There are reports in the Parliamentary Papers which include lists of the 'incendiary devices', explosions, artwork destruction (including an axe attack upon a painting of The Duke of Wellington in the National Gallery), arson attacks, window-breaking, postbox burning and telegraph cable cutting, that took place during the most militant years, from 1910 to 1914. Both suffragettes and police spoke of a "Reign of Terror"; newspaper headlines referred to "Suffragette Terrorism".

One suffragette, Emily Davison, died under the King's horse, Anmer, at The Derby on 4 June 1913. It is debated whether she was trying to pull down the horse, attach a suffragette scarf or banner to it, or commit suicide to become a martyr to the cause.
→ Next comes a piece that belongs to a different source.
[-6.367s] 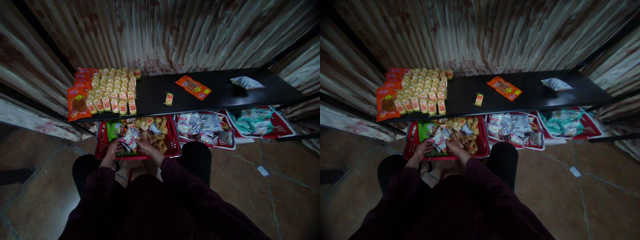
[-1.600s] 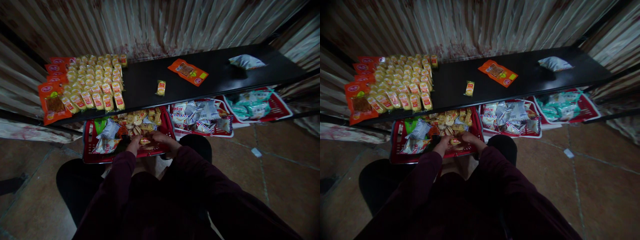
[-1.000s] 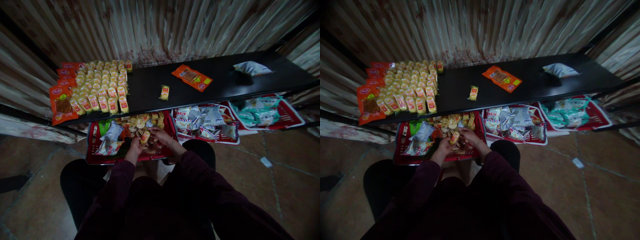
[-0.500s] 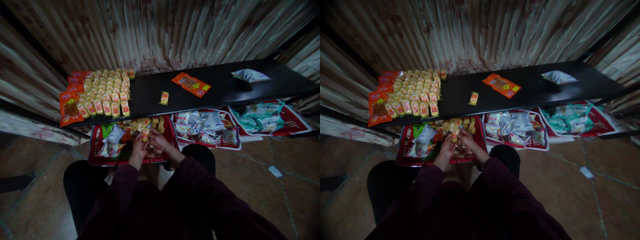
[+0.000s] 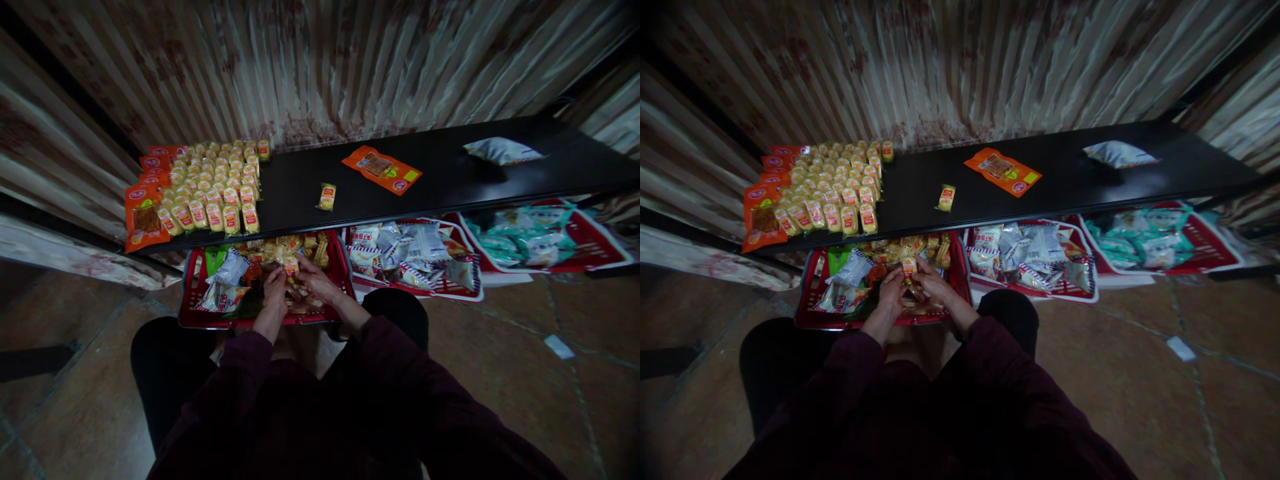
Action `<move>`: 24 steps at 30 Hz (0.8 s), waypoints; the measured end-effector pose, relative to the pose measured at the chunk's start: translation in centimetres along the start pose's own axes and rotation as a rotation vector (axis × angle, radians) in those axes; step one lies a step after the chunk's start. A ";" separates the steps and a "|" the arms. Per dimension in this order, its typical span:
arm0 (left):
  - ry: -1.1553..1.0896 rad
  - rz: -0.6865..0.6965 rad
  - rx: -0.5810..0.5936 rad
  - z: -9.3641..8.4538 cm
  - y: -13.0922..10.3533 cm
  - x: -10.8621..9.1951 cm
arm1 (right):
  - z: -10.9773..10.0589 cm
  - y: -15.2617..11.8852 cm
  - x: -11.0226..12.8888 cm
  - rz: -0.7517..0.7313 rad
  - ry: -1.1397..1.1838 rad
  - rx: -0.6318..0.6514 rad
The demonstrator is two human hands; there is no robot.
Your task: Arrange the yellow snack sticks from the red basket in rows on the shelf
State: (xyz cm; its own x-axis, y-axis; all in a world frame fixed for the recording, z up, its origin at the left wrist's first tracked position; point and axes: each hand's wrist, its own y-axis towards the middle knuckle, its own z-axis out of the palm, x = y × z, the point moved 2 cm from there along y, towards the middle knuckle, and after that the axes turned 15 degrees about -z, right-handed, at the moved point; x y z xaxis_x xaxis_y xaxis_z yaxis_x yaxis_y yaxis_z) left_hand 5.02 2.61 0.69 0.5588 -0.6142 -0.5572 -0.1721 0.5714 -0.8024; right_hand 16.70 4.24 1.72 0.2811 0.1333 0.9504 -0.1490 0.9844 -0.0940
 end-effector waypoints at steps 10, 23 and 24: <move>0.008 0.055 -0.013 0.5 -1.7 -1.2 | 0.5 -1.3 0.2 -0.136 0.025 0.017; 0.029 0.155 0.005 0.9 -3.5 -3.6 | 2.8 -2.3 3.7 -0.201 -0.026 0.023; 0.031 0.159 0.019 1.0 -3.6 -3.8 | 3.0 -2.2 3.9 -0.214 -0.023 0.024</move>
State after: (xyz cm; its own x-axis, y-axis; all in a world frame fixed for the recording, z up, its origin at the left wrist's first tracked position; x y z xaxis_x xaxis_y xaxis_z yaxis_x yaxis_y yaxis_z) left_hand 4.30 3.45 5.91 0.5006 -0.5318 -0.6831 -0.2410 0.6723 -0.6999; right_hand 15.32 2.28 6.53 0.2875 -0.0812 0.9543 -0.1109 0.9869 0.1174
However, recent analysis of the film of the event suggests that she was merely trying to attach a scarf to the horse, and the suicide theory seems unlikely as she was carrying a return train ticket from Epsom and had holiday plans with her sister in the near future.

Imprisonment
In the early 20th century until the outbreak of World War I, approximately one thousand suffragettes were imprisoned in Britain. Most early incarcerations were for public order offences and failure to pay outstanding fines. While incarcerated, suffragettes lobbied to be considered political prisoners; with such a designation, suffragettes would be placed in the First Division as opposed to the Second or Third Division of the prison system, and as political prisoners would be granted certain freedoms and liberties not allotted to other prison divisions, such as being allowed frequent visits and being allowed to write books or articles. Because of a lack of consistency between the different courts, suffragettes would not necessarily be placed in the First Division and could be placed in the Second or Third Division, which enjoyed fewer liberties.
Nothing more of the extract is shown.